Ana fikir: '50 yıllık 'Aydınlanmış Avrupa' doktrini çöktü; bugün Avrasya'da barış ve istikrar merkezi Türkiye'dir.' (Gazete sayfasına bir sürmanşet atmak gerekir ise)
2. Dünya Savaşı'ndan sonra, yepyeni bir işbirliği sürecine imza atılarak, demokrasi, sosyal devletçilik, barış, fikir özgürlüğü ve refah toplumu kavramlarını da içinde barındıran bir 'Aydınlanmış Avrupa' kavramının, hatta doktrininin 50 yıllık zahmetli inşası, 21. Yüzyıl'ın ilk çeyreğinde, sadece 25 yılda 'karanlığa' gömüldü, temelleri derinden sarsıldı. Bu net tabloya rağmen, kimi Avrupalı neoliberal ve sol tandanslı siyasetçilerin hala 'Aydınlanmış Avrupa' illüzyonunu ısrarla üsluplarında sürdürmeleri trajikomik bir sahneyi de beraberinde getiriyor. Şansölye Merz'in basın toplantısında Türkiye'yi Avrupa'nın yayında görmek istediklerini söyleyip, Türk işçilerin Almanya'nın kalkınmasına katkılarına yönelik 'övücü' sözleri, esasen, Türkiye'nin sonsuza kadar Avrupa Birliği'nin bir parçası olmayacağına yemin etmiş bir zihniyetin 'kibirli' üslubudur. Özü de şudur: 'Bizim için çalışın; ama size eşit muamele beklentiniz olmasın.'
Türkiye, bir yüzyıl öncesinin 'hasta adamı' değil, artık Avrasya'nın 'oyun kurucu', 'denge kurucu' caydırıcı gücüdür. 21. Yüzyıl'ın ilk çeyreği geride kalırken, hızla yaşlanan, toplumsal huzura yönelik ağır zorluklar yaşayan ve ülkesini savunmak için genç nesil bulmakta zorlanan bir Avrupa'nın mı Türkiye'ye şiddetle ihtiyacı vardır; yoksa Türkiye'nin mi, Avrupa'nın karar vericilerinin bu sorunun cevabıyla en hızlı şekilde yüzleşmeye ihtiyaçları var. Nihayetinde Avrupa, Türkiye'yi doğru okuma kapasitesini hızla geliştirmek zorunda. Ankara'ya Avrupa'dan yoğunlaşan ziyaretlerin de bu anlamda bir gerekçesi olsa gerek.
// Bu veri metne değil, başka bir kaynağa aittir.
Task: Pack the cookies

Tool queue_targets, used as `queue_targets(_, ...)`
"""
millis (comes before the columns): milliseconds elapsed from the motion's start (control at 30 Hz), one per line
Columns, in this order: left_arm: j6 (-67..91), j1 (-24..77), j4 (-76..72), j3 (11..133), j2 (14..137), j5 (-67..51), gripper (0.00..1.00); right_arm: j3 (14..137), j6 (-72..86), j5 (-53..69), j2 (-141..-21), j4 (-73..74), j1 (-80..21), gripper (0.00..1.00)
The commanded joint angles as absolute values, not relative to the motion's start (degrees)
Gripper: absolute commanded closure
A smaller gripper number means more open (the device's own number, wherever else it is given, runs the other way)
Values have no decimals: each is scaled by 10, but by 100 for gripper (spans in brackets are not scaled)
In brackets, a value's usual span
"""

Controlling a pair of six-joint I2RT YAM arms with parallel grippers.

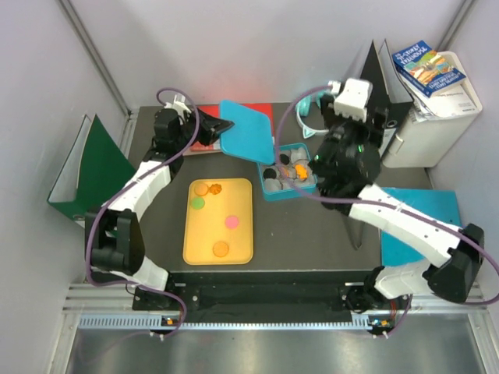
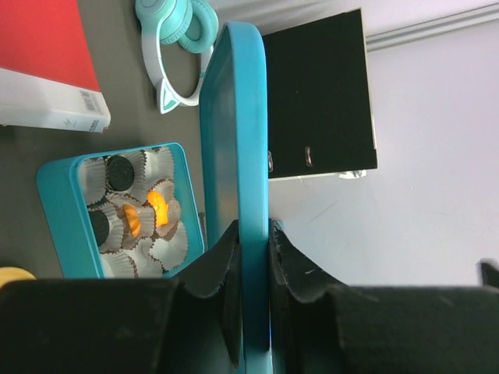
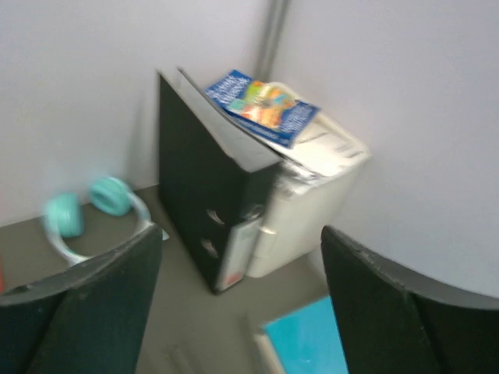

Ne Almanya, ne Fransa mevcut jeopolitik denklemde, Avrupa'nın artan yükünü taşıyabilecek bir vizyon ortaya koyamıyor. Avrupa'nın Atlantik kıyılarından başlayıp Karadeniz, Kafkasya, Hazar Havzası üzerinden Orta Asya'ya ve Sibirya'ya uzanan 'Avrasya Gerilim Hattı'nın tam merkezinde bal gibi Türkiye'nin yer aldığının farkındalar.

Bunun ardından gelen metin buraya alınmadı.